Records drawn from a dataset
▬▬▬

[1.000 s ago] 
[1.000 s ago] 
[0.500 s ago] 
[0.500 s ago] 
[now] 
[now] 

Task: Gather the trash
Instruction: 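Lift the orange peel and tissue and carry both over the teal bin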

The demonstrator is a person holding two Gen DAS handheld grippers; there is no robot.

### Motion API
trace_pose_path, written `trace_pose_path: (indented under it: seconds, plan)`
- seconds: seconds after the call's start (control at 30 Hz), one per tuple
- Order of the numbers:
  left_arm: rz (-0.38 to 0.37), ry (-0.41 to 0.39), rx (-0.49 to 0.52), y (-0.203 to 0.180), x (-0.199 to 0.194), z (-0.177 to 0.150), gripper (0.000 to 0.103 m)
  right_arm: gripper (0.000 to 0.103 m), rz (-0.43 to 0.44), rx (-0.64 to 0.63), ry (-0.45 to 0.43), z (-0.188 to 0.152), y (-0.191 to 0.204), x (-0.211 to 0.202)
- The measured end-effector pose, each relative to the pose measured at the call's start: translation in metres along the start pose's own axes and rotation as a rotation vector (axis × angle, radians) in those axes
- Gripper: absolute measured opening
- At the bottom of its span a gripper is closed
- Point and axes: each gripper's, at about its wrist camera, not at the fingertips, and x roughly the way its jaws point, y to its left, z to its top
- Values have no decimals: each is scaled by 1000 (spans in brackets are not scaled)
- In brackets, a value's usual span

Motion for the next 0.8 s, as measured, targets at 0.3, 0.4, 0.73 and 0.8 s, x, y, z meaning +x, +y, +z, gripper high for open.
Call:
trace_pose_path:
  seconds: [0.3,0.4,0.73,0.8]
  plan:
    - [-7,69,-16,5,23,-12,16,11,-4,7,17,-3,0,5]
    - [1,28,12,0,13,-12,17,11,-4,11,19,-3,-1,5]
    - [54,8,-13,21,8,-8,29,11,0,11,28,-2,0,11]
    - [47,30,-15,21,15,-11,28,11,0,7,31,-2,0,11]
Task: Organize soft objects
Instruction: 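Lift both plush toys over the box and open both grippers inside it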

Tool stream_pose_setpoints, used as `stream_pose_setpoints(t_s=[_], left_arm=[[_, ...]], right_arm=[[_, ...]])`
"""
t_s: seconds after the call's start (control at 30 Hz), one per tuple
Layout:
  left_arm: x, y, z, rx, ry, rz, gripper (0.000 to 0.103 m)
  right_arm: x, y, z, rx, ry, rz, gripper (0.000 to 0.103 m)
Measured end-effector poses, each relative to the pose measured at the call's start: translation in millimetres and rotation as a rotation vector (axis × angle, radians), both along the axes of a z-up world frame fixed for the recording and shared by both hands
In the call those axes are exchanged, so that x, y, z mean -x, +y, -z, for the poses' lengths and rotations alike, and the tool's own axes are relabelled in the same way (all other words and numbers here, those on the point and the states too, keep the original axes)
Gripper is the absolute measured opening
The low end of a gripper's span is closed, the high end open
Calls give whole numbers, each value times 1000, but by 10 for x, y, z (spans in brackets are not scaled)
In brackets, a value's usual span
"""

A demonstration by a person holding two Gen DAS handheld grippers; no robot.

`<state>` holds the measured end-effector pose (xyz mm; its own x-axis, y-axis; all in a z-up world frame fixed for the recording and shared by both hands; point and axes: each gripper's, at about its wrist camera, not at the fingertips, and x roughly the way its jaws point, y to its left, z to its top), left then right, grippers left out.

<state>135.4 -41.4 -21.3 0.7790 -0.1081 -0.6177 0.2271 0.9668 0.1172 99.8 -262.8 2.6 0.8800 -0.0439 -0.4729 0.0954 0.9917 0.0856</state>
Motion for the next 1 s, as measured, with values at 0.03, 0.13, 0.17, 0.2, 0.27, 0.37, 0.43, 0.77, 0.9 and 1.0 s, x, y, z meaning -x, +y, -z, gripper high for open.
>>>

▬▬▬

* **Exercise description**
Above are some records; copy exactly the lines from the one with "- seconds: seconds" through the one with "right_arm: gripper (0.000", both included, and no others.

* **Solution to the exercise**
- seconds: seconds after the call's start (control at 30 Hz), one per tuple
- Order of the numbers:
  left_arm: rz (-0.38 to 0.37), ry (-0.41 to 0.39), rx (-0.49 to 0.52), y (-0.203 to 0.180), x (-0.199 to 0.194), z (-0.177 to 0.150), gripper (0.000 to 0.103 m)
  right_arm: gripper (0.000 to 0.103 m), rz (-0.43 to 0.44), rx (-0.64 to 0.63), ry (-0.45 to 0.43), z (-0.188 to 0.152), y (-0.191 to 0.204), x (-0.211 to 0.202)

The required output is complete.